The entries shown next need to be written again word for word.

BEGIN Records to process

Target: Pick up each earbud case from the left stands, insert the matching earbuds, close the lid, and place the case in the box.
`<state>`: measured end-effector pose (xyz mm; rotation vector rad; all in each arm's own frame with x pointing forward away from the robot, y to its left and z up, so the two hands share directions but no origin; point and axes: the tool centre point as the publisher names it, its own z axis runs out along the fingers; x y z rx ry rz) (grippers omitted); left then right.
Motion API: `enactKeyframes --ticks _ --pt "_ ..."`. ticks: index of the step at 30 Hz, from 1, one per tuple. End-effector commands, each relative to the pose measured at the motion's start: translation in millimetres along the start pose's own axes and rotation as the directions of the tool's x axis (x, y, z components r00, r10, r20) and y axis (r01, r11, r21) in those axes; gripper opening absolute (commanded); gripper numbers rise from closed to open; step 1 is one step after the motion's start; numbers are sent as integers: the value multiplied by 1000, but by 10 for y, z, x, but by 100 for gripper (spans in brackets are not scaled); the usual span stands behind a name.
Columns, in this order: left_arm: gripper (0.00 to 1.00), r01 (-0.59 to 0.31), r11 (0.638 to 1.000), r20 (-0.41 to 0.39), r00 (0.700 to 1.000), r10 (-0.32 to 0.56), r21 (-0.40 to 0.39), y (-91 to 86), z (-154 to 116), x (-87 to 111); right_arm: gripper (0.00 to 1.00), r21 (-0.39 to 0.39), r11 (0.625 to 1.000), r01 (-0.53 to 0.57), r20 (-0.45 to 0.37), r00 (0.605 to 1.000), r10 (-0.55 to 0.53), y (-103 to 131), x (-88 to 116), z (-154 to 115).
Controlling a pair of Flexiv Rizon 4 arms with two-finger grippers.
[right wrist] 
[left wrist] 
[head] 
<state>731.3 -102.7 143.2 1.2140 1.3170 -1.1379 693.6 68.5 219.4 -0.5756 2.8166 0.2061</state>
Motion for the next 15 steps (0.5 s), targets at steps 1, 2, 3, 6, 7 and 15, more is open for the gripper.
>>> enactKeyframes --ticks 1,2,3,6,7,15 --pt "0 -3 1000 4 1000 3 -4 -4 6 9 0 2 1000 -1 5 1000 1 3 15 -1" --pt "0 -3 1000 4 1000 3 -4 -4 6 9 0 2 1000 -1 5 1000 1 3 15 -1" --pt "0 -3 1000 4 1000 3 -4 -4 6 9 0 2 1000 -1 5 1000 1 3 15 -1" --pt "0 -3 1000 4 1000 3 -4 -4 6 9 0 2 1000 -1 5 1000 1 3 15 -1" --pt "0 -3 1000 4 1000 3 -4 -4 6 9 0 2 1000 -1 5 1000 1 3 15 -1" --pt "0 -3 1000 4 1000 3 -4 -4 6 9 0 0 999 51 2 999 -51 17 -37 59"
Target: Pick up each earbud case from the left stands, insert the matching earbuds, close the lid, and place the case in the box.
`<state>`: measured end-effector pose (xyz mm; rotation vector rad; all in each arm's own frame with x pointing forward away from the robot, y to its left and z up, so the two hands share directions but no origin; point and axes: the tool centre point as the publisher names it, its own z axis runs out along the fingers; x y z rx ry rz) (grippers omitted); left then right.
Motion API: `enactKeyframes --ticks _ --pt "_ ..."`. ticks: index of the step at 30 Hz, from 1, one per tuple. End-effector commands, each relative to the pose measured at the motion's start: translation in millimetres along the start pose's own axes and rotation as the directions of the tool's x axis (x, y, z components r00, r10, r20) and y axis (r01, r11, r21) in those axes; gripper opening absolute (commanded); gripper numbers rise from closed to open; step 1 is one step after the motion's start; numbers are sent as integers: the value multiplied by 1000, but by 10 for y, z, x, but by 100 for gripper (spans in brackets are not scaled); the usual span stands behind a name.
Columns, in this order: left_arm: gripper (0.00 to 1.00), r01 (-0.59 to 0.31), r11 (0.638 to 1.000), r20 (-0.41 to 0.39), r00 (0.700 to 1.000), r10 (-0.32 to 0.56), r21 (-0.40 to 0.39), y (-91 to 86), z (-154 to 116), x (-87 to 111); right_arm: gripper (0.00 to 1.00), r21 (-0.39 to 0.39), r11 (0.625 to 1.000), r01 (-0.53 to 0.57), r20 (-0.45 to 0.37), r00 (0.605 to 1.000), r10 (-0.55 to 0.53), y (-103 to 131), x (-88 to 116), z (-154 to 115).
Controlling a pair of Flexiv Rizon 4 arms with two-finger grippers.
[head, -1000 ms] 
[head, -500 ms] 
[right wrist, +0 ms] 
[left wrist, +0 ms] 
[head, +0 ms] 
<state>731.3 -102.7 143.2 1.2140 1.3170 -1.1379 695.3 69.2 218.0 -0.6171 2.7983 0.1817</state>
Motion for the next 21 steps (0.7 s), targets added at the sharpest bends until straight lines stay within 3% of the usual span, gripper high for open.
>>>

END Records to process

§ Reply to the exercise:
Target: Pick up each earbud case from the left stands, insert the matching earbuds, close the lid, and place the case in the box.
`<state>`: measured end-effector pose (xyz mm; rotation vector rad; all in each arm's own frame with x pointing forward away from the robot, y to its left and z up, so the two hands share directions but no origin; point and axes: the tool centre point as the publisher names it, its own z axis runs out along the fingers; x y z rx ry rz) (grippers omitted); left then right.
Motion API: `enactKeyframes --ticks _ --pt "_ ..."`. ticks: index of the step at 30 Hz, from 1, one per tuple. End-effector commands, each relative to the pose measured at the motion's start: translation in millimetres along the start pose's own axes and rotation as the directions of the tool's x axis (x, y, z components r00, r10, r20) and y axis (r01, r11, r21) in those axes; gripper opening absolute (commanded); gripper numbers rise from closed to open; step 1 is one step after the motion's start; numbers are sent as integers: the value multiplied by 1000, but by 10 for y, z, x, but by 100 for gripper (spans in brackets are not scaled); the usual span stands behind a name.
Columns, in this order: left_arm: gripper (0.00 to 1.00), r01 (-0.59 to 0.31), r11 (0.638 to 1.000), r20 (-0.41 to 0.39), r00 (0.700 to 1.000), r10 (-0.32 to 0.56), r21 (-0.40 to 0.39), y (-91 to 86), z (-154 to 116), x (-87 to 111); right_arm: gripper (0.00 to 1.00), r21 (-0.39 to 0.39), r11 (0.625 to 1.000), r01 (-0.53 to 0.57), r20 (-0.45 to 0.37), r00 (0.605 to 1.000), r10 (-0.55 to 0.53), y (-103 to 131), x (-88 to 116), z (-154 to 115).
Controlling a pair of Flexiv Rizon 4 arms with two-finger grippers.
[right wrist] 
[left wrist] 
[head] 
<state>731.3 -102.7 143.2 1.2140 1.3170 -1.1379 693.6 68.5 219.4 -0.5756 2.8166 0.2061</state>
Motion for the next 15 steps (0.5 s), targets at steps 1, 2, 3, 6, 7 and 15, more is open for the gripper.
>>> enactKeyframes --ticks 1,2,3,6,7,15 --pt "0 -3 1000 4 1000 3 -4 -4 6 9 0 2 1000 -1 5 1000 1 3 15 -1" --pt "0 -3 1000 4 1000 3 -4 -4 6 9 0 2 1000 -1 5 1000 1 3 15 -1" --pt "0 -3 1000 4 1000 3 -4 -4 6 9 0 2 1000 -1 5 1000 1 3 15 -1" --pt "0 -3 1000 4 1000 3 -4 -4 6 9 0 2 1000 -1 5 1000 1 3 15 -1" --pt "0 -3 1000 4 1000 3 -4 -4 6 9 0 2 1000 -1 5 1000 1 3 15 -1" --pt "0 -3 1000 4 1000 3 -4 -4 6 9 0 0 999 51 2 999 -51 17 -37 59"
Target: Pick up each earbud case from the left stands, insert the matching earbuds, close the lid, and place the case in the box.
`<state>`: measured end-effector pose (xyz mm; rotation vector rad; all in each arm's own frame with x pointing forward away from the robot, y to its left and z up, so the two hands share directions but no origin; point and axes: the tool centre point as the publisher names it, its own z axis runs out along the fingers; x y z rx ry rz) (grippers omitted); left then right.
Motion API: `enactKeyframes --ticks _ --pt "_ ..."`. ticks: index of the step at 30 Hz, from 1, one per tuple. End-effector commands, each relative to the pose measured at the motion's start: translation in millimetres along the start pose's own axes and rotation as the directions of the tool's x axis (x, y, z components r00, r10, r20) and y axis (r01, r11, r21) in those axes; gripper opening absolute (commanded); gripper numbers rise from closed to open; step 1 is one step after the motion's start; numbers are sent as integers: the value multiplied by 1000, but by 10 for y, z, x, but by 100 for gripper (spans in brackets are not scaled); the usual span stands behind a name.
Columns, in this order: left_arm: gripper (0.00 to 1.00), r01 (-0.59 to 0.31), r11 (0.638 to 1.000), r20 (-0.41 to 0.39), r00 (0.700 to 1.000), r10 (-0.32 to 0.56), r21 (-0.40 to 0.39), y (-91 to 86), z (-154 to 116), x (-87 to 111); right_arm: gripper (0.00 to 1.00), r21 (-0.39 to 0.39), r11 (0.625 to 1.000), r01 (-0.53 to 0.57), r20 (-0.45 to 0.37), r00 (0.605 to 1.000), r10 (-0.55 to 0.53), y (-103 to 131), x (-88 to 116), z (-154 to 115).
Controlling a pair of Flexiv Rizon 4 arms with two-finger grippers.
[head, -1000 ms] 
[head, -500 ms] 
[right wrist, +0 ms] 
[left wrist, +0 ms] 
[head, +0 ms] 
<state>731.3 -102.7 143.2 1.2140 1.3170 -1.1379 695.3 69.2 218.0 -0.6171 2.7983 0.1817</state>
Motion for the next 21 steps (0.7 s), targets added at the sharpest bends until straight lines stay within 3% of the usual span, gripper high for open.
>>>

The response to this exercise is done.